叶悯微正经地回答,而后问道:“玉珠是怎么跟你说的呢?”
温辞道:“她说她要大吃一顿断头饭,力图将卫渊玩弄一番。”
“……”
这两个人的说辞竟还离谱地对上了。
叶悯微想不明白,于是又将目光投向了面前的图稿。温辞瞧着她摊在桌上的一叠叠纸,问道:“怎么,你与林雪庚近日来研究天上城的构造,遇到问题了吗?”
“也不算是问题。”
叶悯微的目光在哪些图画上扫视而过,说道:“只是觉得这些运转术法的设计有哪里不对劲……它们似乎从未考虑过灵力消耗的问题。或许等我和雪庚见过浮空界碑后,就能明白原因何在。”
“卫渊还没领你们去看吗?”
“如今我们之中只有玉珠见过浮空界碑,她上次想带我们去,却被驻守者拦住。”
叶悯微若有所思地敲敲那图纸,突然想起什么似的,抬头看向温辞:“对了,你可见到我的醉丸在哪里?”
“醉丸?”
“我这几日买了十坛酒,从酒里提炼出来四颗。只要吃下去一颗顷刻间就能醉倒,过两个时辰就能恢复。”叶悯微解释道。
温辞挑眉,惊诧道:“你做这种东西干什么?”
上次醉酒之时,叶悯微觉得自己似乎在梦中捕捉到十分重要之事,但还未来得及弄清便被搅乱了梦境。
她对那一丝微妙的感觉始终念念不忘,想要找法子再醉几次做几次梦,看能否弄清楚其中关键。然而还没来得及试,她便发现那醉丸不见了踪影。
温辞忽有一丝不好的预感,他问道:“你那醉丸是不是放在一个姜黄色的糖盒子里?”
叶悯微点点头。
“……你怎么能把这种东西放在寻常糖盒子里!”
温辞骤然从椅子上起身,一阵风似的离开房间往走廊而去。
叶悯微近来经常给他买各式糕点零嘴,他只道那是叶悯微买给他的寻常糖果,傍晚谢玉珠嚷着嘴淡,他便把那糖给了谢玉珠。
叶悯微和温辞风风火火地冲到谢玉珠房间一看,一屋子桌椅板凳东倒西歪,如狂风过境似的。

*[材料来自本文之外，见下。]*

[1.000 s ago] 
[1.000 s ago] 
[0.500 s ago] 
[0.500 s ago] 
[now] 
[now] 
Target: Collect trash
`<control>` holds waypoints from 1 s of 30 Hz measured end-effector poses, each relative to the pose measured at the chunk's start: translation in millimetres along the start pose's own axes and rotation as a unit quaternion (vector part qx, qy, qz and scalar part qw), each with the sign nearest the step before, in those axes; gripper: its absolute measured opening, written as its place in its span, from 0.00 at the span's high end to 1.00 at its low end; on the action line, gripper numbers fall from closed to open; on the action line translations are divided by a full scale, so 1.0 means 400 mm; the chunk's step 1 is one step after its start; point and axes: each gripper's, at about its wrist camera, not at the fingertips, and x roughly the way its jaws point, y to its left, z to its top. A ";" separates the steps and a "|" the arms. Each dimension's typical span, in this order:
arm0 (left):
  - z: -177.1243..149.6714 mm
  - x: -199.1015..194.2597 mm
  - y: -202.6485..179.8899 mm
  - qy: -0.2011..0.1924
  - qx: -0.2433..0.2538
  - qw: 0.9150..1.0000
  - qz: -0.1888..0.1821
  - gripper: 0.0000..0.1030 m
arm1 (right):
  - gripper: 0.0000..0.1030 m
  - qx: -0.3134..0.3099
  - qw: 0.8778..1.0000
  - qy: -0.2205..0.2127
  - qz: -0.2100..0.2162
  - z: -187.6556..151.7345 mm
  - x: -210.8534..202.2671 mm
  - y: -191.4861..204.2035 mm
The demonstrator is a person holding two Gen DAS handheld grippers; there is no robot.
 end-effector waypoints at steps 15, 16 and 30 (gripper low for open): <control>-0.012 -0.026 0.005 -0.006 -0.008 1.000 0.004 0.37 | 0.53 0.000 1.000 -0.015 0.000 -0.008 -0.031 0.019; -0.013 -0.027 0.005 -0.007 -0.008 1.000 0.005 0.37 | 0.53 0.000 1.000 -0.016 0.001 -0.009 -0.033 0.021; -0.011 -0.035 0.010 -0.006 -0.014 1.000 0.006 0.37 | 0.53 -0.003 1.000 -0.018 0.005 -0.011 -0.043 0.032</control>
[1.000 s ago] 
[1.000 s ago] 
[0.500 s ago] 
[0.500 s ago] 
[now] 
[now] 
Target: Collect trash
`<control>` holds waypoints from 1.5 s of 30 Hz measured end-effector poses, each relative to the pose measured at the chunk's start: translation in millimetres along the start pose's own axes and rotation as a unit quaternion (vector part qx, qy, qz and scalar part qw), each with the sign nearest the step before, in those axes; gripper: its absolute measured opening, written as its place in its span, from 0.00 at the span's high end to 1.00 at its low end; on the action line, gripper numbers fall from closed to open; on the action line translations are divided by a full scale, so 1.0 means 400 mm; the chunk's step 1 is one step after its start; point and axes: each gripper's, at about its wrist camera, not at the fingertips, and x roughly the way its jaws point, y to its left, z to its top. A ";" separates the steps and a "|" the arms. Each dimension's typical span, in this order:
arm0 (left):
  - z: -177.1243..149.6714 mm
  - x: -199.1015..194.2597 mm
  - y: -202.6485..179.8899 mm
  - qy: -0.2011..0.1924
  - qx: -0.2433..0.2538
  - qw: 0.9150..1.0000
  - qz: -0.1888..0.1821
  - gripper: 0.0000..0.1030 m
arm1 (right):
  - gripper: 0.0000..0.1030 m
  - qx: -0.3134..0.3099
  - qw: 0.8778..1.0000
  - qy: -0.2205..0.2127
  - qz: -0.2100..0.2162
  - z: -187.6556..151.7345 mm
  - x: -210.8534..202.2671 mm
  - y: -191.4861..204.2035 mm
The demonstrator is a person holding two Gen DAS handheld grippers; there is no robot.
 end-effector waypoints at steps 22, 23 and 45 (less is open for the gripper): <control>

谢玉珠正靠在床边,果然已经酩酊大醉。然而这满屋狼藉并不是她一个人的功劳,只见林雪庚也抱着圆凳,迷迷糊糊地坐在地上。
看来谢玉珠还把这“糖果”慷慨地分享给了林雪庚。
只见谢玉珠坐在地上,面色酡红双眼迷离地拉着林雪庚的手,对她道:“林老板!我……我从小就是老幺……谁都叫我妹妹……我就没当过姐姐……你就不能……就不能叫我师姐吗!”